**Assignment:**
Exactly as it appears, restate the whole listing.

**Exercise data:**
▽

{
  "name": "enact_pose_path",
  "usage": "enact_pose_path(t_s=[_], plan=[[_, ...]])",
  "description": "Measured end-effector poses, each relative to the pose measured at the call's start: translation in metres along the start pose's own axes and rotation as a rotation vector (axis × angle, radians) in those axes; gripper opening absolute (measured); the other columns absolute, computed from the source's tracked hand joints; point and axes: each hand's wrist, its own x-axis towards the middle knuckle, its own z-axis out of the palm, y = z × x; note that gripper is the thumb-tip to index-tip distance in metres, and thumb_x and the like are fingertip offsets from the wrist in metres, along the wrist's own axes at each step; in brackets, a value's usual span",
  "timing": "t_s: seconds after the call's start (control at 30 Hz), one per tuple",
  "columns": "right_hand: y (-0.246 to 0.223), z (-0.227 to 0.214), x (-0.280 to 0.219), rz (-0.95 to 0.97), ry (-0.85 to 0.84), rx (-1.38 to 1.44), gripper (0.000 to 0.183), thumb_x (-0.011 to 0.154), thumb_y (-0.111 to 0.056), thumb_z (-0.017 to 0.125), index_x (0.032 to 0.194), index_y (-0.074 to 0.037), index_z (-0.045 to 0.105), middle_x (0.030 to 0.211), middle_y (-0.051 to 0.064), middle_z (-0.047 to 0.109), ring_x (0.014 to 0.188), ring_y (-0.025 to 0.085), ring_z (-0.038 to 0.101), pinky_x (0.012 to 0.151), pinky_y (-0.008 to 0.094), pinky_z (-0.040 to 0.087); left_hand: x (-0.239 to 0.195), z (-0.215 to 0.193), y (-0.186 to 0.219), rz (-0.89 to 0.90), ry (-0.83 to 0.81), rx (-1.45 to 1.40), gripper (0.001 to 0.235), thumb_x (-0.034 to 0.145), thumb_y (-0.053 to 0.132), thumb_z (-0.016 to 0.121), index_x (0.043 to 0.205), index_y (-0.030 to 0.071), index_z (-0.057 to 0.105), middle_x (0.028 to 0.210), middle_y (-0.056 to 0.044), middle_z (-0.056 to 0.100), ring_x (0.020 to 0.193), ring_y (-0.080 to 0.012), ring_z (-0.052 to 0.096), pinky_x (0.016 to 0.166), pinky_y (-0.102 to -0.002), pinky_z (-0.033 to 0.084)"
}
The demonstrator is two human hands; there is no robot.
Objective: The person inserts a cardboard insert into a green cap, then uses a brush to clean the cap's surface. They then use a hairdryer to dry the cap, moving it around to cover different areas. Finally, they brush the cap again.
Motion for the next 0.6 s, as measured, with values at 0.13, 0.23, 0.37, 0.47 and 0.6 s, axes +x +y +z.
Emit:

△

**Task output:**
{
  "name": "enact_pose_path",
  "usage": "enact_pose_path(t_s=[_], plan=[[_, ...]])",
  "description": "Measured end-effector poses, each relative to the pose measured at the call's start: translation in metres along the start pose's own axes and rotation as a rotation vector (axis × angle, radians) in those axes; gripper opening absolute (measured); the other columns absolute, computed from the source's tracked hand joints; point and axes: each hand's wrist, its own x-axis towards the middle knuckle, its own z-axis out of the palm, y = z × x; note that gripper is the thumb-tip to index-tip distance in metres, and thumb_x and the like are fingertip offsets from the wrist in metres, along the wrist's own axes at each step; in brackets, a value's usual span",
  "timing": "t_s: seconds after the call's start (control at 30 Hz), one per tuple",
  "columns": "right_hand: y (-0.246 to 0.223), z (-0.227 to 0.214), x (-0.280 to 0.219), rz (-0.95 to 0.97), ry (-0.85 to 0.84), rx (-1.38 to 1.44), gripper (0.000 to 0.183), thumb_x (-0.011 to 0.154), thumb_y (-0.111 to 0.056), thumb_z (-0.017 to 0.125), index_x (0.032 to 0.194), index_y (-0.074 to 0.037), index_z (-0.045 to 0.105), middle_x (0.030 to 0.211), middle_y (-0.051 to 0.064), middle_z (-0.047 to 0.109), ring_x (0.014 to 0.188), ring_y (-0.025 to 0.085), ring_z (-0.038 to 0.101), pinky_x (0.012 to 0.151), pinky_y (-0.008 to 0.094), pinky_z (-0.040 to 0.087); left_hand: x (-0.239 to 0.195), z (-0.215 to 0.193), y (-0.186 to 0.219), rz (-0.89 to 0.90), ry (-0.83 to 0.81), rx (-1.45 to 1.40), gripper (0.001 to 0.235), thumb_x (-0.034 to 0.145), thumb_y (-0.053 to 0.132), thumb_z (-0.016 to 0.121), index_x (0.043 to 0.205), index_y (-0.030 to 0.071), index_z (-0.057 to 0.105), middle_x (0.028 to 0.210), middle_y (-0.056 to 0.044), middle_z (-0.056 to 0.100), ring_x (0.020 to 0.193), ring_y (-0.080 to 0.012), ring_z (-0.052 to 0.096), pinky_x (0.016 to 0.166), pinky_y (-0.102 to -0.002), pinky_z (-0.033 to 0.084)"
}
The demonstrator is two human hands; there is no robot.
Objective: The person inserts a cardboard insert into a green cap, then uses a brush to clean the cap's surface. They then use a hairdryer to dry the cap, moving it around to cover different areas. Finally, they brush the cap again.
Motion for the next 0.6 s, as measured, with values at 0.13, 0.23, 0.37, 0.47 and 0.6 s, axes +x +y +z.
Emit:

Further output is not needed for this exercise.